I have been married for exactly five years and three months today. At the back of my head and despite of just having slept for only two hours , I am thinking, so this is how it feels.
But before you start making your own conclusions and speculations, I'll make it clear, I am talking about a rather significant union (at least for now). I'm talking about being married to my job. As I am typing this entry, a part of me still has this happy question. Has it really been five years? And while that question exists, there is also a part of me that is trying to replay a number of things in my head.
You see, reaching this milestone is not a walk in the park.Someone once said that finding the right job is like finding The One destined for you to have. You need to kiss a few wrong frogs to find the right prince. And I must say I had gone through that phase before I arrived to where I am right now. Yes, I tasted career setbacks a number of times. Particularly during the time I had to experience what they call "quarterlife crisis" when I literally felt uncertain about everything. It reached a point that I almost befriended fear. I even started to question if there's really one out there for me. And if there was something I was asking at that time, it was not something specific. All I just wanted was for God to give my life FEASIBILITY -- in what way was something I don't know how.
People always say you'll find things when you least expect it. And that was what happened to me five years ago. Landing in a career that was at the bottom of your choices is like falling in love with a guy who is the last on your list. I just simply gave it a shot and let go of what happens next. Only to find out that it is when you let go that things will really start falling in the right place.

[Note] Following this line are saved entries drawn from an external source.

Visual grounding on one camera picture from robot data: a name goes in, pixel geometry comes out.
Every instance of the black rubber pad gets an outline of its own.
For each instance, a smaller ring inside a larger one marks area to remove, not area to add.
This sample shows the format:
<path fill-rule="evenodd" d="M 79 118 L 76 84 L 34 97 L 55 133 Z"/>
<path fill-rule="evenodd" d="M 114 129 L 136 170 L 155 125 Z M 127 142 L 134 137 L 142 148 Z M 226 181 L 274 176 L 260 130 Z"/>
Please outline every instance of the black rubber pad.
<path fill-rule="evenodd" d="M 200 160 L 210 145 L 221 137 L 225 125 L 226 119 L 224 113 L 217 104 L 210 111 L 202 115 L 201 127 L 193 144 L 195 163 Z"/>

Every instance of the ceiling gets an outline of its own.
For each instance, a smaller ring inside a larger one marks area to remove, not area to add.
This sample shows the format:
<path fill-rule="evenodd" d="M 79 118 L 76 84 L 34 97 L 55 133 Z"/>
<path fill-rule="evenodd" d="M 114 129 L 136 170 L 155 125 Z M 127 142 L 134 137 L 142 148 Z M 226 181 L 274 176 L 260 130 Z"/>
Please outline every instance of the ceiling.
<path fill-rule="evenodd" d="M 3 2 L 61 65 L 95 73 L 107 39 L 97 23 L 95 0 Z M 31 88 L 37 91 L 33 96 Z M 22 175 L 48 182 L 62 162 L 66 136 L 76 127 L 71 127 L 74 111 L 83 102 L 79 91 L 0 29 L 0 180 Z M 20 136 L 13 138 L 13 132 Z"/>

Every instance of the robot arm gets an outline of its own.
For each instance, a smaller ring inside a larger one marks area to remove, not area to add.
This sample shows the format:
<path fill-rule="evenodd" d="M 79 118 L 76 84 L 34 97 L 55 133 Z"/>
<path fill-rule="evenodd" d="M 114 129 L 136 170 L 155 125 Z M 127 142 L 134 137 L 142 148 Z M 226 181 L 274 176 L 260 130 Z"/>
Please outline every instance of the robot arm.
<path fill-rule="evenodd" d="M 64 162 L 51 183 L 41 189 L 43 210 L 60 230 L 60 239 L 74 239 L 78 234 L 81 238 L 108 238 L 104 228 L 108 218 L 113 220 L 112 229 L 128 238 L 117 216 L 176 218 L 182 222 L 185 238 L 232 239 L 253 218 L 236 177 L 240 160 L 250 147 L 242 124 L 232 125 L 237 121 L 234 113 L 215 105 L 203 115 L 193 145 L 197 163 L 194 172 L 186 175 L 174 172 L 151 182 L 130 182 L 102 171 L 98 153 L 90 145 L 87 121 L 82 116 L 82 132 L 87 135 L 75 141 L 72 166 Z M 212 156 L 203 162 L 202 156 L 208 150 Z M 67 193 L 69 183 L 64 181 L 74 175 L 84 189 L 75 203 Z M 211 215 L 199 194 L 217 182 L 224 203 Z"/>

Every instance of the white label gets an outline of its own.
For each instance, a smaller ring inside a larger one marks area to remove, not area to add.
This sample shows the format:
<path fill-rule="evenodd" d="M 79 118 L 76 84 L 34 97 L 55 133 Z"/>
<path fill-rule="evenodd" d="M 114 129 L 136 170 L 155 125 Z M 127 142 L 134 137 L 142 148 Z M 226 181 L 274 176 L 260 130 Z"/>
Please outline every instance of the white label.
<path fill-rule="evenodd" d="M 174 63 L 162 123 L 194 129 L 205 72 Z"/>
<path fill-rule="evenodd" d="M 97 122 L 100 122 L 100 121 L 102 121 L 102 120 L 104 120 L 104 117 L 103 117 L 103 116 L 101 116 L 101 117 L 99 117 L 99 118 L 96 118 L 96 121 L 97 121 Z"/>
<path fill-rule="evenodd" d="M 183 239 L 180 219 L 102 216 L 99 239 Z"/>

Funny how, next to learning the law, its language, surviving the workday with just a few (or worst, zero) sleep (and it's something I won't recommend anyone to try), the career I married for half a decade of my life taught me things that I could hopefully apply to another significant relationship in the future. People think I live a stress-filled life and find it amazing how I was able to manage. But on the other hand, I still tell them that at the end of the day, I am still human. I have my weakest moments too and I tend to break down and cry when I can't take it anymore which is just okay. And just like any relationship, the past five years isn't composed of rose-colored glasses. There are tough days too. Days that I tend to think what if I just stop, leave and completely quit but then it also taught me to be more patient with situation, circumstances and people. To love and appreciate what you have while you still have it. To let go of some things and to not sweat the small stuff. That everyone commits mistakes and that it's okay to not be perfect.
This milestone makes me think of days when I would ask why did I land on this job when I thought my qualifications are not even enough? More than just a career that earns me a living, pays the usual expenses, the answer to my prayer also taught me one thing: and it's not just to grow professionally. My ways were different with God's ways. His plans obviously aren't my plans. More than anything else, maybe it's really part of God's reason why I am here.. That I have to be here to grow as a better person and better equip me for what is in store for me in the future.